I welcome the Minister back to the House. Section 105 and recommendations Nos. 21 and 22 deal with the health insurance market in Ireland.
While in theory the levy is used to cross subsidise the insurance bills of older people in the health sector I am not sure that is fact. There was never any evidence that competing insurance companies were unwilling to provide insurance. During the court cases in which the State was involved it never produced a witness aged over 60 or 85 years who had been refused cover. I believe this is a subterfuge by the Department of Health to subsidise VHI and to restrict competition, which I believe it does. It also distorts the market.

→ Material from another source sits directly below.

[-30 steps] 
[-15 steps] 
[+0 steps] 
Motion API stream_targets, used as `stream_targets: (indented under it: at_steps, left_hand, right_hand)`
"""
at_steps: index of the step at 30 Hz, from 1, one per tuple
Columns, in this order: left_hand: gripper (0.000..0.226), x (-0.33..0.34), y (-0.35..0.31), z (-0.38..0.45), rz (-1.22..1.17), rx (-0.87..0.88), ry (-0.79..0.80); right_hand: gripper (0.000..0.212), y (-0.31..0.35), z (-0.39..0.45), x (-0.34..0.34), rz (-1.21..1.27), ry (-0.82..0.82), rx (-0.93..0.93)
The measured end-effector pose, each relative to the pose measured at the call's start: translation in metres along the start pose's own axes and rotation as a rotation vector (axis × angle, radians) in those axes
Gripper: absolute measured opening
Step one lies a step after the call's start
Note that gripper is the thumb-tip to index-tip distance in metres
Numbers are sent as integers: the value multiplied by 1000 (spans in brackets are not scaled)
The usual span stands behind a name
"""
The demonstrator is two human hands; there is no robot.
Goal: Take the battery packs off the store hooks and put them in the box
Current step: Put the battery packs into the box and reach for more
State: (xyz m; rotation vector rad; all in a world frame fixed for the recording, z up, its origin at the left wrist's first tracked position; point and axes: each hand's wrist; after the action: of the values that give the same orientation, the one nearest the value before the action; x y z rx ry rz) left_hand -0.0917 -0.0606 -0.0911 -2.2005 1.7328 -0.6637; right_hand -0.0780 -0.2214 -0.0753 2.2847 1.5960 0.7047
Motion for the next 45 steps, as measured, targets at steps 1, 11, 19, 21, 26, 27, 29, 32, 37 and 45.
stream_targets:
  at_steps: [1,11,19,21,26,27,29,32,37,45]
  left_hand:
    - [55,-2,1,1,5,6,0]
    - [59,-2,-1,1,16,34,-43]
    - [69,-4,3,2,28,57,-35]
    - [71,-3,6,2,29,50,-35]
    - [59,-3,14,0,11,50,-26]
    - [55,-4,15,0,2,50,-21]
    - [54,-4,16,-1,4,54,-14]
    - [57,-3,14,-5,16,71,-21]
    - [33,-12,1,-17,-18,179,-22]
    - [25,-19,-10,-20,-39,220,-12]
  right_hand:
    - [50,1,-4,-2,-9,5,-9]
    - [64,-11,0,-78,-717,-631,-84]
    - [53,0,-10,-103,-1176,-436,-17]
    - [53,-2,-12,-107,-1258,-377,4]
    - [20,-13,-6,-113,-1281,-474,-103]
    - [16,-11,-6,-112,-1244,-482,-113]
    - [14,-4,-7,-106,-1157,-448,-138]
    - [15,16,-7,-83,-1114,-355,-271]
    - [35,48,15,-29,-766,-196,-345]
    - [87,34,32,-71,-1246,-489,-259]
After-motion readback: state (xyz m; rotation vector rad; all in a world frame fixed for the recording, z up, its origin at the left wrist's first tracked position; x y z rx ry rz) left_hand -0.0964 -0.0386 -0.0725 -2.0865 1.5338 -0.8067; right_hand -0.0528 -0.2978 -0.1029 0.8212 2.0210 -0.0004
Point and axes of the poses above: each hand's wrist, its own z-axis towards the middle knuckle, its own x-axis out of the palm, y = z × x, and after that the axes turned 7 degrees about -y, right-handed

Why for instance are we imposing this levy on people aged over 60 years and telling them, despite that in doing so we have added to their bills, they can now afford health insurance? If this was sincerely about elderly people they would be exempted. The amendment seeks to introduce reduced fees. A case on this matter was brought before the European Court and the Supreme Court and was lost. The goal of Government appears to be to protect the VHI rather than the consumer. We have a regime of open enrolment lifetime cover and community rating, which means one cannot discriminate on pricing between people of different ages. We have discussed this matter with the Minister for Health, Deputy Reilly. The Leader also obtained a copy of the Milliman report on operation of the VHI for us. The subsidy is distorted into huge costs in the Irish health service. It is difficult for the Minister to control costs because he is at the centre of the service and the patient cannot do so because he or she is sick. Competing health insurance companies could control them.
Evidence which has recently come to light in this area confirms the view I have expressed. The Milliman report looked into the VHI and why it requires so much assistance, one of the reasons being that a treatment which under best practice should require 3.7 days in hospital requires 11.6 days here. If this subsidy were not distorted into high cost health services and so on and if we had competition in the health insurance business and the required hospital stay was reduced from 11.6 days to 3.7 the result would be a €1,000 per night saving. This would feed into public patient services and would be particularly good news for the Department of Finance given the health budget is one of the most difficult to control. The Minister, Deputy Noonan, as a former Minister for Health, will be only too well aware of this.
The Leader provided us with a heavily redacted copy of the Milliman report, which deals with efficiencies in VHI and what is being supported by the levy. An unredacted copy of the report might yield substantial savings for the Minister and his Department. We have put off addressing this problem for long enough. As I mentioned earlier, cases before the courts on this matter were lost. I suggest that a much better alternative to any of the levies in this area would be to let loose officials from the Departments of Finance and Health on an unredacted copy of the Milliman report in order to see how unnecessarily long stays can be reduced resulting in substantial savings.
In the meantime, a levy should not be imposed on older people so they can afford health insurance. The reason I tabled this amendment is it appears there is documentation in the Department of Health, which it is hoped will be made available to the Minister for Finance, which states we do not have to pay that much for health insurance in Ireland. Also, we do not have to pay that much for health care. If the culture of keeping private patients in hospital for 11 days when they could be released in 3.6 days extends to public patients we are looking at a major item of public expenditure which needs to analysed. I gather from the Minister that Milliman is currently working with the Department of Health. I suggest they should also be working with the Department of Finance. This is an area where savings are needed. I hope this is the last time such a levy is imposed and that we spend the next years examining the waste which if addressed could result in a reduction in the cost of health insurance and health care in general in Ireland.